#### TASK ITEM:
Below are lines of data, and only some are wanted. Please repeat exactly those from the line that has "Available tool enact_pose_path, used" through the line that has "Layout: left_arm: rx".
[MATERIAL SUPPLIED]
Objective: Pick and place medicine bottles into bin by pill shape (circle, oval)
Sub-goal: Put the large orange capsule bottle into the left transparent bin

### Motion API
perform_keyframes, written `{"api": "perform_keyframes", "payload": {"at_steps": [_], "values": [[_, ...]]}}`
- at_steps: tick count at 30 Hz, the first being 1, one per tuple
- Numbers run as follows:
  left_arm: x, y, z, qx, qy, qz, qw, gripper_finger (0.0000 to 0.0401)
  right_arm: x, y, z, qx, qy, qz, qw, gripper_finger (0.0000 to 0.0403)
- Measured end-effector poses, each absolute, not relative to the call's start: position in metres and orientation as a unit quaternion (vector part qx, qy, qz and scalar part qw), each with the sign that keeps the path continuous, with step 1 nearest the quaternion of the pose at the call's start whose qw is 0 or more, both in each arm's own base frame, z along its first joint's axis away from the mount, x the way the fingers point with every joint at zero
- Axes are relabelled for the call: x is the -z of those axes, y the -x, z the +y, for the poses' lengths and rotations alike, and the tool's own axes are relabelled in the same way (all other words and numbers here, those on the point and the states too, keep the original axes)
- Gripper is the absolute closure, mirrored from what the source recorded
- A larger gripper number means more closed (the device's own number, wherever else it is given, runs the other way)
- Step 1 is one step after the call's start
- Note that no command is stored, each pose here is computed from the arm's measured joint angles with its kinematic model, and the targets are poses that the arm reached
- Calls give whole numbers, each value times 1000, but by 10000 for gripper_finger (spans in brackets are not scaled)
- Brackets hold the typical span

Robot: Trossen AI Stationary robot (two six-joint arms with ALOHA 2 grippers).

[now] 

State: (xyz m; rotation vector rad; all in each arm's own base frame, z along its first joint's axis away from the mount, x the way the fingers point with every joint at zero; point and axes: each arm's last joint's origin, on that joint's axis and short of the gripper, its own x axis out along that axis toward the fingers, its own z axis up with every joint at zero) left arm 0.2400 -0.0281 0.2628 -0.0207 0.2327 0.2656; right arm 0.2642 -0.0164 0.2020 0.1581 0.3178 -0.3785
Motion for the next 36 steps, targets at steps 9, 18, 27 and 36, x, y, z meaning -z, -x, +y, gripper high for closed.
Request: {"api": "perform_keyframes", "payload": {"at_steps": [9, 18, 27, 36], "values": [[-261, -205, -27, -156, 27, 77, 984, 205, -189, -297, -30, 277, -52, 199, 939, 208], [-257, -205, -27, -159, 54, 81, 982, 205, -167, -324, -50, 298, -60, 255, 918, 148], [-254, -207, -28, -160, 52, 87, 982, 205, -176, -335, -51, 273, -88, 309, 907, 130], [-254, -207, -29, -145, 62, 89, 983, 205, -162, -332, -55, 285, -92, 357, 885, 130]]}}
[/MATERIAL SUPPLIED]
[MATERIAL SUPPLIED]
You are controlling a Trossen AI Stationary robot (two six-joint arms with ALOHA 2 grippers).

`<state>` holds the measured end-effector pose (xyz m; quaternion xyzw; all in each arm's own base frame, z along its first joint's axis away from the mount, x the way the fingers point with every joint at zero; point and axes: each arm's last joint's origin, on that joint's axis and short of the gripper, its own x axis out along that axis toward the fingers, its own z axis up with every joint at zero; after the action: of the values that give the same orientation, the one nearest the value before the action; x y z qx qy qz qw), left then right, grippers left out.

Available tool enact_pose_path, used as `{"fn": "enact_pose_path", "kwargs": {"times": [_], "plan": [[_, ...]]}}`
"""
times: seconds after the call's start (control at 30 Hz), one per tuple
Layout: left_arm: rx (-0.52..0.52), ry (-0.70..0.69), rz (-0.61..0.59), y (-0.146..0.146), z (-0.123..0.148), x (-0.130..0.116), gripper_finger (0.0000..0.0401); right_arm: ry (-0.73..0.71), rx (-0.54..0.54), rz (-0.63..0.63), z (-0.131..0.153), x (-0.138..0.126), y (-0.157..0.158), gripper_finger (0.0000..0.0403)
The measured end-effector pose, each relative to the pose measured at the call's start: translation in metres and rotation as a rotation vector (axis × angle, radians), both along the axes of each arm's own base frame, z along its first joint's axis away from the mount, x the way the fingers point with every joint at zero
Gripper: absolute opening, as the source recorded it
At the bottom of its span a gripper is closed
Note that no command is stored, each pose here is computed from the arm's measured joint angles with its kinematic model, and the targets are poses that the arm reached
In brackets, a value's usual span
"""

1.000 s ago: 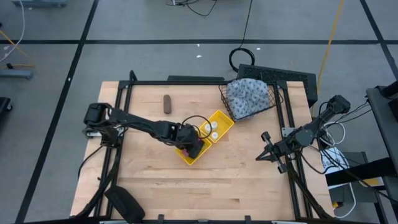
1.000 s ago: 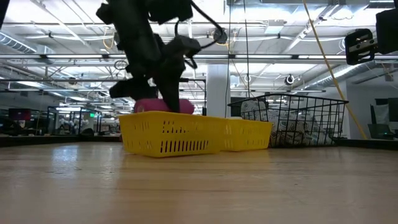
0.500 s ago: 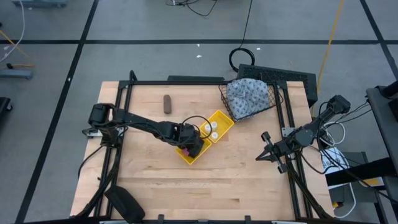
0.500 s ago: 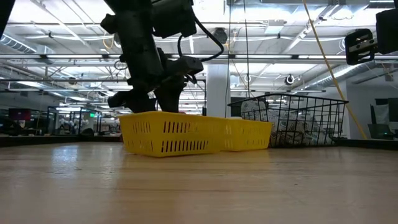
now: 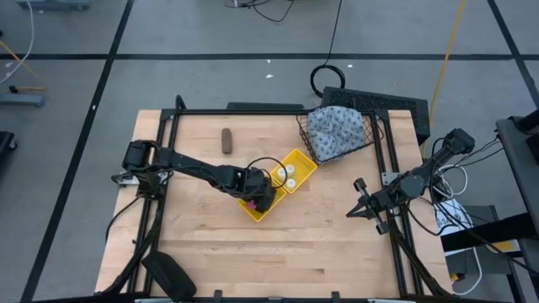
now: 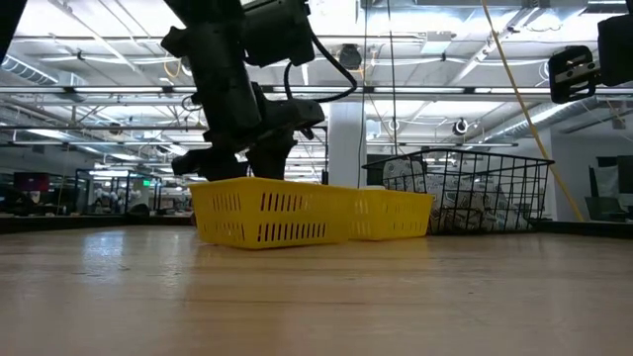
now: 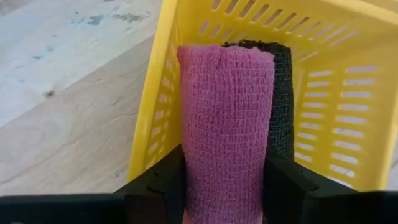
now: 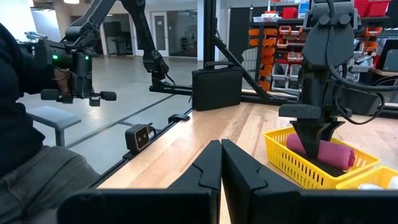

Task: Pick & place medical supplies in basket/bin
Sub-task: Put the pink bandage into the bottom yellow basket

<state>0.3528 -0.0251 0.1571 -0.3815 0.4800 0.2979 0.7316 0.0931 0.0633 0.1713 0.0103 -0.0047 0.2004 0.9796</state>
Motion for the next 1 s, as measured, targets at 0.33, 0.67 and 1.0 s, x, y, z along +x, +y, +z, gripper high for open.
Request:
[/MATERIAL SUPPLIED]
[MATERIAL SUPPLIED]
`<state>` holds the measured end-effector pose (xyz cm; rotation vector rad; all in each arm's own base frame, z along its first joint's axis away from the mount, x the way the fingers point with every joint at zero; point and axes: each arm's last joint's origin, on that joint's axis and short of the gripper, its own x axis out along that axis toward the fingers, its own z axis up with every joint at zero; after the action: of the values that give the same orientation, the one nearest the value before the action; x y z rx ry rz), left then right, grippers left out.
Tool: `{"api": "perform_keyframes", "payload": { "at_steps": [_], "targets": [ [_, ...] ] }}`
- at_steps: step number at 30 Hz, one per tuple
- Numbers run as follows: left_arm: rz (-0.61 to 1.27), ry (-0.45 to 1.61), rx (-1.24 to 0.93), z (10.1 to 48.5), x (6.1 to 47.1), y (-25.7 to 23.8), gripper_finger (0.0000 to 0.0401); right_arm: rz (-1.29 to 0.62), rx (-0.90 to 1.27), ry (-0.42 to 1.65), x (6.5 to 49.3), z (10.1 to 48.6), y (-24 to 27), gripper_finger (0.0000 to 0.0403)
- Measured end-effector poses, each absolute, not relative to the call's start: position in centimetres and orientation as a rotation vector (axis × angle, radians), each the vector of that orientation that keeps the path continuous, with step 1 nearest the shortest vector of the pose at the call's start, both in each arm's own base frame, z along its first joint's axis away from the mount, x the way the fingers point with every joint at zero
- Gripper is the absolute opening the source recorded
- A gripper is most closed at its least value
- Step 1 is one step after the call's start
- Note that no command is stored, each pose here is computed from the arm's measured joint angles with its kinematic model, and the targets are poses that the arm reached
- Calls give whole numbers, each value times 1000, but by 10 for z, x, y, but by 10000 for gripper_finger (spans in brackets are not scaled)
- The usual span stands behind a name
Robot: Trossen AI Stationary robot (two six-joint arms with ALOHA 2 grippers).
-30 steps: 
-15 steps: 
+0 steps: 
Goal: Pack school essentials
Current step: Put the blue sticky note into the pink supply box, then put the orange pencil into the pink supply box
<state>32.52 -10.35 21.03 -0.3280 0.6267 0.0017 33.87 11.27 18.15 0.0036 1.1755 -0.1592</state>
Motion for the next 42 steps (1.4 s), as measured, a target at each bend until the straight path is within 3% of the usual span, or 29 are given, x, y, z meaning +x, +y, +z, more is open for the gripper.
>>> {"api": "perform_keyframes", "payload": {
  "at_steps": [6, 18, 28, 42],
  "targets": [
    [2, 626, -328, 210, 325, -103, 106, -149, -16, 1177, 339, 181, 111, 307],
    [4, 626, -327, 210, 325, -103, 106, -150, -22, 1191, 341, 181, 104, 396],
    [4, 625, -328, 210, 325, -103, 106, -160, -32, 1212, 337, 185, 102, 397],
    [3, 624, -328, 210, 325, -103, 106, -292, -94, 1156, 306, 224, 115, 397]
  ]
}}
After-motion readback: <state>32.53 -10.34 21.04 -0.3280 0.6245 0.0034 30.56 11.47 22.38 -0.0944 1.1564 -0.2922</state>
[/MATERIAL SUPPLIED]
#### ANSWER TO THIS TASK:
Available tool enact_pose_path, used as `{"fn": "enact_pose_path", "kwargs": {"times": [_], "plan": [[_, ...]]}}`
"""
times: seconds after the call's start (control at 30 Hz), one per tuple
Layout: left_arm: rx (-0.52..0.52), ry (-0.70..0.69), rz (-0.61..0.59), y (-0.146..0.146), z (-0.123..0.148), x (-0.130..0.116), gripper_finger (0.0000..0.0401); right_arm: ry (-0.73..0.71), rx (-0.54..0.54), rz (-0.63..0.63), z (-0.131..0.153), x (-0.138..0.126), y (-0.157..0.158), gripper_finger (0.0000..0.0403)

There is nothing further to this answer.